Posted on: Thursday, May 23, 2002

ISLAND VOICES
Bus Rapid Transit plan must go forward

By Wes and Linda Frysztacki

Bus/Rapid Transit is a necessary transit investment. Why? Because too many buses are at capacity. Buses are passing by riders who have been patiently waiting because the bus is too full to load any more people. BRT is designed to address this critical problem.

BRT is necessary to improve productivity. Bus hours of service are lost due to increasing traffic delays. Every one mile per hour increase in system operating speed saves the city over $7 million annually. BRT will create such savings.

BRT is cost-effective. If O'ahu's BRT project were included in the national rankings for 2001, it would have been the sixth most cost-effective project in the nation out of 29 projects. Honolulu's BRT would add more new riders per dollar invested than projects in 17 Mainland cities.

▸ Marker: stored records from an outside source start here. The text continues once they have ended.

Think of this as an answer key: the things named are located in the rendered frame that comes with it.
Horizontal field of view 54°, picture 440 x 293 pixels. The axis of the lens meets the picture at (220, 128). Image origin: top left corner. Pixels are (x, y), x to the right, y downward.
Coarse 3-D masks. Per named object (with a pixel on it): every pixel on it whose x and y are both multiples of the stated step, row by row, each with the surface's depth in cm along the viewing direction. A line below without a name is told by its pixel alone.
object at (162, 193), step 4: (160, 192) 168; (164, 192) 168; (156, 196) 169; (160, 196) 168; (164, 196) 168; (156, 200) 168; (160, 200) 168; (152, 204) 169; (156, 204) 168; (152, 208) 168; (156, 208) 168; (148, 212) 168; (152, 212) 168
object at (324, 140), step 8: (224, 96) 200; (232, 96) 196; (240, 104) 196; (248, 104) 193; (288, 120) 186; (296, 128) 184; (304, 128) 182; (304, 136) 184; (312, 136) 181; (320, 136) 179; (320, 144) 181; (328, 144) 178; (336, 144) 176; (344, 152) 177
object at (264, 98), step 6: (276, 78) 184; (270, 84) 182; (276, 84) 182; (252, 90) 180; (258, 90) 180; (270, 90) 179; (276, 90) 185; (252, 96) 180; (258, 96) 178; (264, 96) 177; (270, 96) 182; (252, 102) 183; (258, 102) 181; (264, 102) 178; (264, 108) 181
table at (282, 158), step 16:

BRT arose out of an award-winning public process. Mayor Jeremy Harris was just awarded the American Planning Association's 2002 National award for distinguished leadership. The APA citation states, "A comprehensive grassroots transportation planning program has led to new solutions, including Bus/Rapid Transit."

BRT is the right choice. The arguments seeking more planning feed a thirst for debate that will never be quenched.

Among those who seem more interested in debate than progress is Cliff Slater. He has spoken and written for many years about why he thinks planners are inept. In a July 30, 1998, commentary, Slater suggested BRT himself: "A two-lane busway from Leeward area to downtown would be a tremendous traffic reliever. Yet, despite the proven ability of busways to reduce traffic congestion elsewhere — for example, Houston, Texas — we have made absolutely no attempt to adopt them."

He must now heed his own advice.

Last year the City Council adopted BRT and it is asked to fund the first increment.

We were compelled to write this article after reading Slater's most recent Second Opinion column of April 23. He is now arguing against his prior statement. Now, according to him, planners are joined by inept elected officials.

Nonetheless, Slater wants to "build more roads." All available future federal highway money has been allocated to projects in the "Transportation for O'ahu TOP 2025," adopted by the OMPO Policy Committee on April 6, 2001. This plan includes all highway projects we can build with federal highway funds between now and the year 2025. Those committed projects are included in the Primary Corridor Transportation Project SDEIS Cliff Slater wants to kill.

Slater should know the SDEIS is not about choosing between funding for transit or roads; yet he argues, " ... new road space is eligible for 80 percent federal funding, which is a far greater percentage than what is proposed for the BRT." He makes it seem as though we have a choice. We don't. He makes it seem as though there are additional federal highway dollars available for more roads. There aren't.

The percentage of federal formula highway money Hawai'i receives as a minimum allocation state under federal law is totally different from a percentage of discretionary transit money Hawai'i will receive for an eligible project. Our congressional delegation has ably positioned Honolulu to receive these discretionary federal transit funds.

Our Hawai'i federal tax dollars, allocated for what is referred to as "new start" projects at the federal level, have been funneled for years to other states. Not one penny has come to Hawai'i because people like Cliff Slater have been successful in killing candidate projects. Don't let it happen again.

Give our planners and elected officials the tremendous credit they deserve. They are not inept. They have listened to the public, they have weighed the tradeoffs, they have examined the alternative, they have abided by a federally mandated process.

Wes and Linda Frysztacki are consultants who have assisted the Department of Transportation Services develop the Hub and Spoke bus routes as a complement to BRT.